The CPSC expects everyone else to accept this caricature without question. And for some time, that assumption has been correct. Companies have been quick to settle and slow to criticize, calculating that the fight isn’t worth winning.  However, CPSC’s blinkered compulsion to squeeze harder is encouraging more resistance. As one example, CPSC is currently litigating another failure-to-report penalty case against Michaels Stores–for not rushing to inform the agency that glass breaks.

Spectrum and Michaels may well see themselves members of a growing club of companies who are pushing back against the CPSC’s imperiousness. They are reminding us that, sometimes, the only way to deal with a bully is to punch back. If it doesn’t sincerely examine its own flawed, self-important assumptions, CPSC can expect to take more punches from companies and from courts. And, like all victims of hubris, it will have only itself to blame.

Remembering John Byington

It was with real sorrow that I learned of the passing earlier this month of S. John Byington, the former chairman of the CPSC.  Like many others in the product safety world, I counted John as a true friend who was always ready to provide valued advice and counsel.

A pharmacist and a lawyer by training, John brought a respect for both law and science to the agency.  As chairman from 1976 through 1978, during the early years of the agency when it was easy to demagogue issues, he insisted that the agency have a strong basis in both science and the law before tackling the important issues before it.

John was a man of many interests.  After leaving the CPSC, his career included not only traditional law practice but also a number of entrepreneurial pursuits as varied as starting a microbrewery and a leading legal recruiting firm, LegalLeaders.  I had lunch with John earlier this year and, as always, marveled at his enthusiasm for life and his willingness to reach out with friendship and caring to those around him.  He made important contributions to product safety and will be missed.

A Few More Bites at the Apple

Next week the CPSC Commissioners will hold a hearing on whether to grant a petition to ban a wide range of consumer products containing organohalogen flame retardants (OFRs).  The petition, filed in 2015, is overly board and seeks to treat in the same way a wide class of chemicals that differ one from another. It seeks to ban a broad range of consumer products with OFRs that vary in use and exposure patterns. It seeks a ban in spite of the fact that the scientific data to justify this action is, charitably, sketchy at best. For these and many other reasons, the petition, on its face, presents sufficient reason for denial.  (See here.)

Nevertheless, the agency held a hearing on the petition in late 2015, put it out for public comment, and has devoted a considerable amount of staff resource to considering the issues presented by the petition.  After a thorough examination of the data in the petition, the hearing record and the public comments, in May the agency staff recommended that the petition be denied for a variety of reasons.  In spite of all this, the Commissioners apparently do not believe that they have sufficient information to make up their minds on the matter and so are having yet another hearing.

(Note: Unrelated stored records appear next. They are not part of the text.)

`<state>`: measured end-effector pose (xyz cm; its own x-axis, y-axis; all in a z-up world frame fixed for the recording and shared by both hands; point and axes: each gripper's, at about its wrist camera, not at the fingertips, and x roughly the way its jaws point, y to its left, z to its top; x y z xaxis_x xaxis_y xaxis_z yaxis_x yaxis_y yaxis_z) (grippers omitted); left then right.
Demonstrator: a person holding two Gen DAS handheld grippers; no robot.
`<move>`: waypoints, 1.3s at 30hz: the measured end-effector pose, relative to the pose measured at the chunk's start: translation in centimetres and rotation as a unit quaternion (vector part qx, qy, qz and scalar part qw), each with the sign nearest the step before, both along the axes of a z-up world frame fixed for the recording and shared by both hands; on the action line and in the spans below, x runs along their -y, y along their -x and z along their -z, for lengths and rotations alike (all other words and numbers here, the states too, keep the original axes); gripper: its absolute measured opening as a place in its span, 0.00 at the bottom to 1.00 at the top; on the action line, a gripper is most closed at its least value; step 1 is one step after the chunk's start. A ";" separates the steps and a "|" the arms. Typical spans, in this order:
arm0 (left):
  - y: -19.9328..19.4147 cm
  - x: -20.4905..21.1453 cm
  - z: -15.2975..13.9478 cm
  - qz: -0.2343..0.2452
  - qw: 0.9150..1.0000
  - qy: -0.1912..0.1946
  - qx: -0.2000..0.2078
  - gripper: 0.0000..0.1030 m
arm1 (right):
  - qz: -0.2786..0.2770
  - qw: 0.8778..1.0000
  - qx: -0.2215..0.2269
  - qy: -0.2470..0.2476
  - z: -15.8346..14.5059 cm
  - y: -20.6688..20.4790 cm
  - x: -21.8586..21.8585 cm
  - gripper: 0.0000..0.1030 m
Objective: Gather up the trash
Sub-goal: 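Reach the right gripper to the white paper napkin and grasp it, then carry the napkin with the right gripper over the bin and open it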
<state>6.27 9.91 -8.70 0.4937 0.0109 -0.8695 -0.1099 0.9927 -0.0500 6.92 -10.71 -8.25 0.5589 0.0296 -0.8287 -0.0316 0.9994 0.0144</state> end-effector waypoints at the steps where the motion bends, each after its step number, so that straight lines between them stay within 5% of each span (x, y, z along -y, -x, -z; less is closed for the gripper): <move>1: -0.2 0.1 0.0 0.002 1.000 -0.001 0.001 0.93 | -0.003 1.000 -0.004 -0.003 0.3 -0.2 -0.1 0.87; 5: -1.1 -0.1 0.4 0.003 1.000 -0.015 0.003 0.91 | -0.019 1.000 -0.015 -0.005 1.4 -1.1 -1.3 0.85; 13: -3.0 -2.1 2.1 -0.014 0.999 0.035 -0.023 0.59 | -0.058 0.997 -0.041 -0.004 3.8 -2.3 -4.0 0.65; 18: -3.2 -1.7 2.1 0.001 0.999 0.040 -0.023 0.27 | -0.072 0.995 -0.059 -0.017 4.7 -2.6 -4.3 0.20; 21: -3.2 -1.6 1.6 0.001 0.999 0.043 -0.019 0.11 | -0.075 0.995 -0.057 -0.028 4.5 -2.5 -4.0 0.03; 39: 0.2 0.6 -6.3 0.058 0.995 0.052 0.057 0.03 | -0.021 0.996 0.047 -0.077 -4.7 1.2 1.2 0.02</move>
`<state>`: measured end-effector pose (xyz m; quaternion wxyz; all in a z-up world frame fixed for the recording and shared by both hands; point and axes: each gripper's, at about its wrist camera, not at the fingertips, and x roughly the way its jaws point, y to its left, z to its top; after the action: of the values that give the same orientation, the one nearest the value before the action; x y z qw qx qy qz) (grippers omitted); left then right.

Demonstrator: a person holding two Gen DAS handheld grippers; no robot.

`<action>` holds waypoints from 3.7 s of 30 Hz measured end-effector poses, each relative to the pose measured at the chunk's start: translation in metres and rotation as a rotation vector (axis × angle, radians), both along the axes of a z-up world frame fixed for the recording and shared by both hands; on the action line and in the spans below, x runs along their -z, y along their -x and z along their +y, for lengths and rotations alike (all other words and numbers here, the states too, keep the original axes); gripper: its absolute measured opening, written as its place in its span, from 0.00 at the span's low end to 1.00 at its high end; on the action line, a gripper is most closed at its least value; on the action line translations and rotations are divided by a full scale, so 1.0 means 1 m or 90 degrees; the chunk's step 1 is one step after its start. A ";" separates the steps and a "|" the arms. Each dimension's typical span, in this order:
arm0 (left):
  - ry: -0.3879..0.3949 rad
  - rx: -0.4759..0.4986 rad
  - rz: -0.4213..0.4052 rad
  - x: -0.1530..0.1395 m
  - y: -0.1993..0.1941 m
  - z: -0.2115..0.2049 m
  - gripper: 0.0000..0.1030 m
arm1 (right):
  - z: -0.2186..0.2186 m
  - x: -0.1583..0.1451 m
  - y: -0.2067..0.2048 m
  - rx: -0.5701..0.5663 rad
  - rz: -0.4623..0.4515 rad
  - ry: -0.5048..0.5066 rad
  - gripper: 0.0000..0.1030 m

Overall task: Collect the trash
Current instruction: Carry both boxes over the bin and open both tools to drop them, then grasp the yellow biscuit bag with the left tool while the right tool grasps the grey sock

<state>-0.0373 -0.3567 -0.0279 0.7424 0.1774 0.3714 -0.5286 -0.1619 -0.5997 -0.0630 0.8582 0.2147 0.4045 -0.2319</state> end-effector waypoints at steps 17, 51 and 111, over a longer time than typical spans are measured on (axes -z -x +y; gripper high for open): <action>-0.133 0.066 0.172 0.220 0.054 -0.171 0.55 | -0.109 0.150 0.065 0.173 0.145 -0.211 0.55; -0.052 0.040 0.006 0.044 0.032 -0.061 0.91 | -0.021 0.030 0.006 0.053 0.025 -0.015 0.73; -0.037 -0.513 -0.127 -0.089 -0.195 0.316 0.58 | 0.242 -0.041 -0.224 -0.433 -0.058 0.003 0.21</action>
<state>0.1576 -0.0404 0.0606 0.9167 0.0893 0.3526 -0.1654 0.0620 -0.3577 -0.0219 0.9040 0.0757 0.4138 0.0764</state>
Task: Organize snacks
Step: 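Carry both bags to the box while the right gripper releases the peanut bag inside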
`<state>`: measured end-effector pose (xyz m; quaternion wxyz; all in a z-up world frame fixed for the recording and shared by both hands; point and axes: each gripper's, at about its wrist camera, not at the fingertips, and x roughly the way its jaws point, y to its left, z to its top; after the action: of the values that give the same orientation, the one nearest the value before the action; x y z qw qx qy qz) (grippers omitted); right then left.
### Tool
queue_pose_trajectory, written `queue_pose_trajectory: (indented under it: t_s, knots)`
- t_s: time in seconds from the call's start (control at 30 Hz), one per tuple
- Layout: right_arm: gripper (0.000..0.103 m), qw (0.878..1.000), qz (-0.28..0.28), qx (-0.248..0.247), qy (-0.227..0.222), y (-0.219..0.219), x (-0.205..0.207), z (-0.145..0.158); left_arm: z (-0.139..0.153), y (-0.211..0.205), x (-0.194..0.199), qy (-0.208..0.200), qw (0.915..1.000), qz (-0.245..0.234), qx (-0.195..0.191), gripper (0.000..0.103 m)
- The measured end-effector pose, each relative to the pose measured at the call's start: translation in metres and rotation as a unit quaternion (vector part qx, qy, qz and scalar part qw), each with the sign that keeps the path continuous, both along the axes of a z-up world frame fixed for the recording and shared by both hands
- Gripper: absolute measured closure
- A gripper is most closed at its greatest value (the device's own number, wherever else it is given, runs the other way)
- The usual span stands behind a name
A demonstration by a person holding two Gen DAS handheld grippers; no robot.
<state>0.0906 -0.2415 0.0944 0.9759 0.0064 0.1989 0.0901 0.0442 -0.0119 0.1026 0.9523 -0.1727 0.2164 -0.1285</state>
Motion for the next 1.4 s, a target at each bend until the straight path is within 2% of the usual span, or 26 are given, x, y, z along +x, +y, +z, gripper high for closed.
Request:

It is not clear what this hearing is intended to accomplish, other than to give the petitioners another chance to explain why the agency staff was in error in its conclusions. Presumably some Commissioners will offer helpful hints on how to recast the petition to avoid the shortcomings identified.  Perhaps there will be some conversation about why the petitioners brought the issue to the CPSC when it is more properly before the EPA.  No doubt some on the dais will decry the statutory requirement to balance risks with costs, a requirement the petitioners cannot come close to meeting.

While the hearing will be interesting, one wonders why the agency has devoted such a significant level of resource to this activity.  If the Commissioners vote to overrule their staff and grant the petition, then the level of activity required for rulemaking would have the agency busy for years to come.  If the Commissioners agree with the staff and vote to deny the petition, then what was the point of the hearing?  Among other things, it certainly raises questions about the stewardship of public resources.